Come on in for the real thing! HBO has leaked some stills from Game of Thrones season eight episode four, and it looks pretty dour, as you’d expect. What’s in store? We’re obviously going to be crashing a big friggin’ funeral. Nothing brings out people’s erotic beasts like the nearness of death – it’s like fishing with dynamite!We just hope there are some good scones. Here are our tips on crashing the Big Funeral of Winterfell.
Rule #1: Never leave a fellow Crasher behind. Crashers take care of their own.
Obviously our remaining few dozen live humans at Winterfell will be incinerating their fallen comrades and any other corpses laying around in some enormous pyres.We estimate it took this small cadre of hardened survivors and cowardly women, children, eunuchs, and dwarfs approximately four months to gather them all up and clean Winterfell’s sprawling courtyards & pavilions. That’s a lot of time for some groovy intrigue and plenty of post-battle tummy-sticks in the corridors of the castle!
Rule #14: You’re a distant relative of a dead cousin.
Someone’s gonna make a sermon: “Death, you are my bitch lover!” It should be Tyrion, but it’ll probably be Jon, looking even more confused than ever. Drink!

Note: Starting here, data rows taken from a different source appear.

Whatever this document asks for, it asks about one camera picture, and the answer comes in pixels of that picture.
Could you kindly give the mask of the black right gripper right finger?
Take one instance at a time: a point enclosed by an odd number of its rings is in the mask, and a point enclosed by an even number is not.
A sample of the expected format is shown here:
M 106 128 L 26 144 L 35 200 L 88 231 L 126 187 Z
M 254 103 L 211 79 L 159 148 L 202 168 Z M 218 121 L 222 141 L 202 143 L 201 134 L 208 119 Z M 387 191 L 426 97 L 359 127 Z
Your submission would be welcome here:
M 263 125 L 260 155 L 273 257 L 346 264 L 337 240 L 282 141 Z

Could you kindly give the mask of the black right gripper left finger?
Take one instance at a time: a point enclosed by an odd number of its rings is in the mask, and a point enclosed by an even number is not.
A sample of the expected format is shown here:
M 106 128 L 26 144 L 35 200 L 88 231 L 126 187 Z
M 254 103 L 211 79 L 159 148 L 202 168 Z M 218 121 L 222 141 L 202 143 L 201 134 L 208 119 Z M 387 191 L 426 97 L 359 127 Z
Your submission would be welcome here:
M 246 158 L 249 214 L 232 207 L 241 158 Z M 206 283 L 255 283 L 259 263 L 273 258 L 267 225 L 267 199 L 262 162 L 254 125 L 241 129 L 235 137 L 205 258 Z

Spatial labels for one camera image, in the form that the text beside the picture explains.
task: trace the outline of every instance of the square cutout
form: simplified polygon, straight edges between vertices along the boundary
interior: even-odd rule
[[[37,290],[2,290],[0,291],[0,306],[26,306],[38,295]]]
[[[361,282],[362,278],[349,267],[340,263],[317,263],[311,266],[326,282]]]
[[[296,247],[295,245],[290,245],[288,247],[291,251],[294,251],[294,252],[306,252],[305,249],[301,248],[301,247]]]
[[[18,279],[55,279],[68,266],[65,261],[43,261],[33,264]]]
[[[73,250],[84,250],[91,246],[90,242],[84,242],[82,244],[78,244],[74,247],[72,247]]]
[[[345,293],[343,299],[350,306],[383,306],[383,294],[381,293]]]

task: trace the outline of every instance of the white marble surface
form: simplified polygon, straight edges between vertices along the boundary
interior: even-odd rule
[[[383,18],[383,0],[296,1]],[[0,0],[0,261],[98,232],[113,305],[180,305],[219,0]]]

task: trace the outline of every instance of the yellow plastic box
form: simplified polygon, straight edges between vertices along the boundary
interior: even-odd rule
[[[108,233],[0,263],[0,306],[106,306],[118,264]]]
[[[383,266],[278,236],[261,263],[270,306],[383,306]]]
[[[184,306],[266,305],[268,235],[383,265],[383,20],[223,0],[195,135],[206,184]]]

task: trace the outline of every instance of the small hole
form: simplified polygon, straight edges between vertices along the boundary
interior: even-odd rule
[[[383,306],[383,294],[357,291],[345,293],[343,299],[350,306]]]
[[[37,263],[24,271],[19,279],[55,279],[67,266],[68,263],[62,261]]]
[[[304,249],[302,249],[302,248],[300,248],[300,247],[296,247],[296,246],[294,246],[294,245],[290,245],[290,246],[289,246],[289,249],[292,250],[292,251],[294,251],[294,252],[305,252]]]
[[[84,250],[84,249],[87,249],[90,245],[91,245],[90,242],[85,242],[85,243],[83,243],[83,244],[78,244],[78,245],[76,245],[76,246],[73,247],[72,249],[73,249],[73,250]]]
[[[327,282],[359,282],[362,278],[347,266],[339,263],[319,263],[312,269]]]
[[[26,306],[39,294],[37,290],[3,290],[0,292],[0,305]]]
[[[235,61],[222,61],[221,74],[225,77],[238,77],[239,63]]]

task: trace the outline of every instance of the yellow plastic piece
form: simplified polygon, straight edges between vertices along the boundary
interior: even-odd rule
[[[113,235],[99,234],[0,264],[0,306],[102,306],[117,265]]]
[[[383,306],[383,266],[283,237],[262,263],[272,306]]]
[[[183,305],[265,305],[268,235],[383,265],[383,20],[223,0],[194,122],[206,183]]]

Rule #43: At the service, sit in the fifth row. It’s close enough to the funeral party to seem like you’re an invited guest. Never sit in the back. The back row just smells like crashing.

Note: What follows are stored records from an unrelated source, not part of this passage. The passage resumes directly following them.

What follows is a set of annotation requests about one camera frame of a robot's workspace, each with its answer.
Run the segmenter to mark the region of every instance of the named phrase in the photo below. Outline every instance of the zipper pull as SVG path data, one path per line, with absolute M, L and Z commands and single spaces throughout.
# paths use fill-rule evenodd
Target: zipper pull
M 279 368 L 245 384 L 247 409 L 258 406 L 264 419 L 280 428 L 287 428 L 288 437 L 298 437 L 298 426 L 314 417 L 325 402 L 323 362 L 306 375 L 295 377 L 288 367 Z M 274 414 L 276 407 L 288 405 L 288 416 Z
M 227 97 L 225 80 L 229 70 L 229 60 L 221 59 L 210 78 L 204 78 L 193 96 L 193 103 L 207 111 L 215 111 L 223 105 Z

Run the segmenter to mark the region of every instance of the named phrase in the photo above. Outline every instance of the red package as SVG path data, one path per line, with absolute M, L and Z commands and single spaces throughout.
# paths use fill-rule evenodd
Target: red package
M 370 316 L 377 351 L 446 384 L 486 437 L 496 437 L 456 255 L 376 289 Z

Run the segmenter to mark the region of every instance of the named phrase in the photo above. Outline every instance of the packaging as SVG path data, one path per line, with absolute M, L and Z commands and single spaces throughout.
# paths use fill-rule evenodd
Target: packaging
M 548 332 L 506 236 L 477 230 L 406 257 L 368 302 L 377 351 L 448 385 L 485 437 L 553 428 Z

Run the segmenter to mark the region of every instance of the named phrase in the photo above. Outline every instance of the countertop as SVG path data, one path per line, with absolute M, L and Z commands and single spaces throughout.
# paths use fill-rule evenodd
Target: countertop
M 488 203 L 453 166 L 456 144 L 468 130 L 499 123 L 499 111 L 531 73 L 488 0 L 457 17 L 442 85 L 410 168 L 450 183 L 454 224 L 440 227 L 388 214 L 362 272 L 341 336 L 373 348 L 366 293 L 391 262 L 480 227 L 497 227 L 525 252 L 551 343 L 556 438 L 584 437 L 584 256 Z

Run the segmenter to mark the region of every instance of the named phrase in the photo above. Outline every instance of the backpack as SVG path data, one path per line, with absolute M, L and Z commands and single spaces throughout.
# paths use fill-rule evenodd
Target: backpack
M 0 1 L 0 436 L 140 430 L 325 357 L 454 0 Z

We’ll be sitting as close to the Unsullied as possible – nothing like eunuchs to get that ratio in your favor.
Rule #66: Smile! You’re having the time of your life.
Just because it’s a funeral, doesn’t mean there can’t be a bit of cheeky black humor to relieve the mourning pall. Livin’ the dream!

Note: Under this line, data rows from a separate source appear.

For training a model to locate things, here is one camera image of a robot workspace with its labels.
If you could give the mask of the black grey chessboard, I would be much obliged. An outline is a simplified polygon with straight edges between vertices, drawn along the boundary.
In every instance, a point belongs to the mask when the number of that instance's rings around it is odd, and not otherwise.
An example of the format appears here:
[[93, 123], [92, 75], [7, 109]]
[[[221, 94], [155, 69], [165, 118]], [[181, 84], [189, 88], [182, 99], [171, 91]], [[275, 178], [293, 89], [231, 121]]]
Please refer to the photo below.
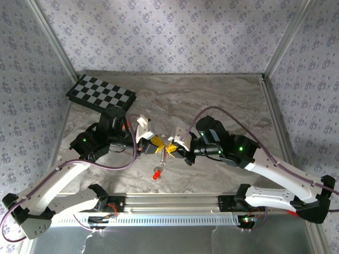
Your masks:
[[114, 106], [128, 111], [136, 100], [135, 92], [89, 75], [80, 77], [66, 96], [70, 101], [99, 113]]

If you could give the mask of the small controller board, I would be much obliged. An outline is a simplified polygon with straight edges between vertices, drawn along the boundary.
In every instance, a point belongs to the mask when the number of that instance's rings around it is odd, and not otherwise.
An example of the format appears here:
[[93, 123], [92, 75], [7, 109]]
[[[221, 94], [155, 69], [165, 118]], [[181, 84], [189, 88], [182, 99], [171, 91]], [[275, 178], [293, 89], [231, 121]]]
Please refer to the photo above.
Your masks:
[[239, 215], [238, 221], [238, 227], [241, 230], [251, 230], [258, 221], [258, 218], [255, 215]]
[[95, 224], [108, 224], [113, 220], [116, 220], [116, 215], [105, 215], [105, 216], [89, 216], [87, 222], [89, 225], [94, 226]]

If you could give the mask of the grey metal plate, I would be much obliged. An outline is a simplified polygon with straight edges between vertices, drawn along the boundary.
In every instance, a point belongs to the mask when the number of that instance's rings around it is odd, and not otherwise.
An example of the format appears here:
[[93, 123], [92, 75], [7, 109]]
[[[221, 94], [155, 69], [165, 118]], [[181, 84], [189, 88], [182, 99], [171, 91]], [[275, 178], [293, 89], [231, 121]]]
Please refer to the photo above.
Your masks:
[[317, 254], [300, 230], [232, 226], [117, 227], [90, 233], [80, 227], [52, 228], [27, 254]]

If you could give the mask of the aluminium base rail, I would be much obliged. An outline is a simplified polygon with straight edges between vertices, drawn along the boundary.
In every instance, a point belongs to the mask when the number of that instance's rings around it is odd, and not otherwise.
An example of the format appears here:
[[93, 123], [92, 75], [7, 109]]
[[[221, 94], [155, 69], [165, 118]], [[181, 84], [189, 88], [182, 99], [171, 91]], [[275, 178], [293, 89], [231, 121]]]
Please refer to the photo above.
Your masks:
[[219, 193], [111, 194], [119, 213], [132, 215], [201, 215], [219, 212]]

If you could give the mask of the perforated aluminium rail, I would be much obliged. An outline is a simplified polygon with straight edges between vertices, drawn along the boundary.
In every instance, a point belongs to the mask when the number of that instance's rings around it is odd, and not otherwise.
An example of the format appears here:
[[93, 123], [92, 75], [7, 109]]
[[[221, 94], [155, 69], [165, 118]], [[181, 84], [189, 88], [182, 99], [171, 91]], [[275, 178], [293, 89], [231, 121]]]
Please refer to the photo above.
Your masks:
[[238, 226], [238, 216], [235, 214], [207, 214], [207, 215], [118, 215], [116, 220], [108, 224], [91, 226], [87, 219], [89, 213], [71, 215], [69, 217], [54, 218], [52, 227], [71, 227], [84, 225], [86, 227], [109, 226], [203, 226], [203, 225], [230, 225]]

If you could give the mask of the aluminium side frame bar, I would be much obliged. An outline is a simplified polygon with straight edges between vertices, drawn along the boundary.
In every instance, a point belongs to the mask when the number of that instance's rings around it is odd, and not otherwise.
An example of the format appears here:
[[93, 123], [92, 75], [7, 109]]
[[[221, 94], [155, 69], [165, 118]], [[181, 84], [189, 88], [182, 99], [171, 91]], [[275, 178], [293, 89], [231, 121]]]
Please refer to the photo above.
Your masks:
[[[282, 158], [286, 162], [296, 167], [296, 163], [292, 155], [292, 145], [288, 136], [286, 135], [286, 125], [281, 118], [281, 110], [279, 108], [272, 85], [269, 80], [266, 81], [264, 78], [262, 78], [261, 86], [267, 106], [269, 108], [272, 125], [279, 141]], [[308, 236], [313, 253], [331, 254], [331, 250], [329, 248], [322, 225], [304, 221], [304, 226], [306, 228], [306, 235]]]

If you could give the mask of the aluminium frame post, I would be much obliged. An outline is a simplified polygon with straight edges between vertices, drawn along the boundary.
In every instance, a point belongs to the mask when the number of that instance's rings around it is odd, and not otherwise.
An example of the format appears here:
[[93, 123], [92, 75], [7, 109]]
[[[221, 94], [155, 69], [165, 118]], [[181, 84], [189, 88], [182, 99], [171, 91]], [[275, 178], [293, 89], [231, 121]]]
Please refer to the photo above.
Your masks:
[[293, 38], [295, 37], [296, 33], [298, 32], [299, 28], [307, 17], [315, 1], [316, 0], [299, 0], [296, 10], [291, 17], [291, 20], [289, 21], [278, 43], [278, 46], [273, 52], [273, 55], [265, 68], [265, 71], [263, 73], [263, 79], [265, 81], [269, 79], [275, 72], [281, 59], [283, 58], [289, 45], [293, 41]]
[[45, 34], [47, 40], [49, 41], [50, 45], [55, 51], [57, 57], [59, 58], [68, 76], [70, 77], [72, 82], [75, 83], [77, 81], [77, 73], [71, 61], [69, 60], [65, 50], [63, 49], [61, 42], [58, 39], [55, 31], [53, 30], [50, 22], [48, 21], [47, 16], [45, 15], [43, 9], [41, 8], [40, 4], [38, 3], [37, 0], [25, 0], [25, 2], [27, 3], [35, 19], [41, 26], [43, 33]]

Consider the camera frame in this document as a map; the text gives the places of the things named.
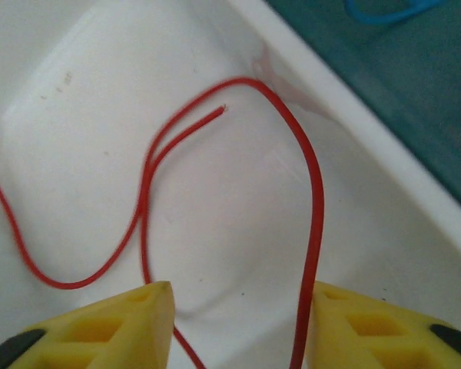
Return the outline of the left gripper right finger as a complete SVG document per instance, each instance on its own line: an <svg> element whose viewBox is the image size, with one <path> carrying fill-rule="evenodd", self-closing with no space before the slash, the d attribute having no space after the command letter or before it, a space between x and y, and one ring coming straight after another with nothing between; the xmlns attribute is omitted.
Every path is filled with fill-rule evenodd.
<svg viewBox="0 0 461 369"><path fill-rule="evenodd" d="M461 369L461 330L415 311L316 282L309 369Z"/></svg>

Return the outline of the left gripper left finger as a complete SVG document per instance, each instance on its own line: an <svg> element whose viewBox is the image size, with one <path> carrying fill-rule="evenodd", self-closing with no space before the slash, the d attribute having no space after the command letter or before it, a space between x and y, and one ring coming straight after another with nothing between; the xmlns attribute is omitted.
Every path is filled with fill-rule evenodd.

Rule #71: Research, research, research the funeral party. And when you’re done researching, research some more.
We’ll be paying especial attention to the surviving no-name warriors from the Battle of Winterfell. They’ll be any Crasher’s main competition.
Rule #76: No excuses. Play like a champion.
When all’s said and done and breakfast has rewarded the Champions after the funeral, it’s time to get back to life and kick some Southern ass. All aboard!
Rule #90: Of course you dream of one day having children.
If you get too bummed up North with all the death (even death himself kinda died, for goodness sake), join us in King’s Landing. Everyone’s headed down south to crash the prince/princess baby shower after the big funeral, anyway.